Pubdate: Mon, 03 Jun 2013
Source: Governing (US)
Copyright: 2013 Congressional Quarterly, Inc.
Contact:  http://www.governing.com/
Details: http://www.mapinc.org/media/518
Authors: Lisa L. Sample and Crystal Fuller

WHY STATIC, ONE-SIZE-FITS-ALL SCHOOL DRUG-PREVENTION PROGRAMS DON'T WORK

Often, administrators adopt school-based drug-prevention programs and
continue to use them as long as they are funded, with little attention
paid to their long-term effectiveness. Perhaps the best-known of these
programs is DARE (Drug Abuse Resistance Education), which was
developed in 1983 and still is in use in many schools across the
country. DARE was evaluated throughout the 1980s and '90s, and while
it generally was found to be efficient at educating youth, its effects
were found to be short-lived.

The reason for this shortcoming could be that the program has changed
little over time, even though empirical data show that drug use among
youth is not static.

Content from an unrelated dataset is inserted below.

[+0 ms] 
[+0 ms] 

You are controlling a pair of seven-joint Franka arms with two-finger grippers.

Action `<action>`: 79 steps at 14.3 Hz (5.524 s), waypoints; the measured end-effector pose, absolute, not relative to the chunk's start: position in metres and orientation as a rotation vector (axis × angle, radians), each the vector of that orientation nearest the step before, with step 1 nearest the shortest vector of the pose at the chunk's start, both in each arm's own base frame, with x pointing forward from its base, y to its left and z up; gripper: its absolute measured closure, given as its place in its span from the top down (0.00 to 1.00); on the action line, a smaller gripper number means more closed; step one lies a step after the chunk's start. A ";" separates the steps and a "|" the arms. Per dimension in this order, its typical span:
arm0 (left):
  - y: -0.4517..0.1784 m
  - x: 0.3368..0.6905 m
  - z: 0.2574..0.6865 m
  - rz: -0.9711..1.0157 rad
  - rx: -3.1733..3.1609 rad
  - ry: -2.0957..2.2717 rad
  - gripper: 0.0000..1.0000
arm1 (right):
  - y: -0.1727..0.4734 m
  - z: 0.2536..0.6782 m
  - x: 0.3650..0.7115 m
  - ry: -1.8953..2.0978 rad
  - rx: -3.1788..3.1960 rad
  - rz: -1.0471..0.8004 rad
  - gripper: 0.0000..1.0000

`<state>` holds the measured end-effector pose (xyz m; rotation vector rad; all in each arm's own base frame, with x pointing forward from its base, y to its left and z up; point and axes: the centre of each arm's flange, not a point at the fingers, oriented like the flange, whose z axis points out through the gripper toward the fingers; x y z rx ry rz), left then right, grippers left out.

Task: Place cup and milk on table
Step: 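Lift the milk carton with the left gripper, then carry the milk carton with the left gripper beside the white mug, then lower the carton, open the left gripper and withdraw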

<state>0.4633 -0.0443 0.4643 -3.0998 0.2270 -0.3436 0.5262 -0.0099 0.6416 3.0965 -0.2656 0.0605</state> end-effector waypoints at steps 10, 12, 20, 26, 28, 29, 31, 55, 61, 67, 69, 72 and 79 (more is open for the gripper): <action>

The amounts and types of drugs used by children
vary across decades, by geographic location and by social demographic
factors, which suggests a need to continually revise drug-prevention
programs and adapt them to their locations while moving away from
one-size-fits all programs.

Some drugs, such as methamphetamines, are more commonly used in rural
areas than in more urban communities. Crack cocaine use is reported
more among juveniles in medium-sized and large cities than in rural
counties. Over time, alcohol and marijuana have remained the drugs of
choice among juveniles, but there has been a dramatic increase in
misuse of prescription drugs in recent years, particularly in rural
environments.

In addition to geographical variation, the types of drugs children are
pressured to use have changed considerably since the 1980s and 1990s,
when many drug-prevention programs like DARE were developed. The use
of crack cocaine has declined overall, for example, while the misuse
of prescription drugs materialized in the last 10 years and continues
to increase.

Variations in drug-use patterns among youth also vary by gender, age
and race. Survey results suggest that girls begin taking drugs later
than boys. Over time, drug use among 8th-graders has remained
relatively stable, whereas drug use among 12th graders has declined.
African-American youth use inhalants in greater proportions that white
children, while a larger proportion of Native American juveniles use
methamphetamines as compared to Asian or Hispanic youth.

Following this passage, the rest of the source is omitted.